So far, there`s no word from these five senior Justice Department officials as to whether they will make that kind of commitment, whether they`ll make that kind of promise. It is worth noting that the man above them at DOJ who`s in that oversight position now, Rod Rosenstein, he has made that kind of public promise, so it wouldn`t be weird if these other officials followed in his footsteps and did so as well.

We`ll have to wait over the next few days to see if they think they ought to make this kind of promise. It`s very interesting. Imagine being in their shoes right now, right, knowing this history, knowing the way the president has talked about this special counsel, knowing the way he`s railed against the attorney general for recusing himself and against Rod Rosenstein even for his oversight of it, the way he started to rail against Mueller, again knowing the history of the Saturday night massacre, knowing how Richardson and Ruckelshaus are viewed in history versus how Robert Bork is viewed in history, because he was the guy who said, yes, he`ll fire him.

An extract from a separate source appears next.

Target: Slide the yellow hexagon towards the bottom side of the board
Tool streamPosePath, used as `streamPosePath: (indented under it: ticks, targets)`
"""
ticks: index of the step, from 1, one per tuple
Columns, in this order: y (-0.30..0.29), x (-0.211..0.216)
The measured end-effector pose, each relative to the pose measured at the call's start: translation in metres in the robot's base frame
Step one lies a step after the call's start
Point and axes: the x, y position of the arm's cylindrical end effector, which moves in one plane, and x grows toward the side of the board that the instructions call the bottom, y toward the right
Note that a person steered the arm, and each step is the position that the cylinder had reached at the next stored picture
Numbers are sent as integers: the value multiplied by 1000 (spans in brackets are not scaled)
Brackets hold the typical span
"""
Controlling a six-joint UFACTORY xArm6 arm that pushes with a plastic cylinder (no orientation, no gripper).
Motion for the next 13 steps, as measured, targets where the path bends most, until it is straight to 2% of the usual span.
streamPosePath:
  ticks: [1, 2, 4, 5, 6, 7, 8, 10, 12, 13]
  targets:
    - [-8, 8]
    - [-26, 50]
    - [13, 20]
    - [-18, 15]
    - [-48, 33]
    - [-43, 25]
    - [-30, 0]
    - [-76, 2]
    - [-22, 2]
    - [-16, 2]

I would imagine being one of those Justice Department officials tonight facing this letter from these nine senators saying, should I make the promise? Other thing I`m curious about is why these senators felt compelled to send this letter today requesting this promise. I am interested in that particularly because only about minutes before this letter went out tonight, we also out of the blue got this -- right before that letter to all these Justice Department officials, we also unexpectedly got this joint bipartisan statement from Delaware Democratic Senator Chris Coons and Republican North Carolina Senator Thom Tillis. They released this tonight without any warning.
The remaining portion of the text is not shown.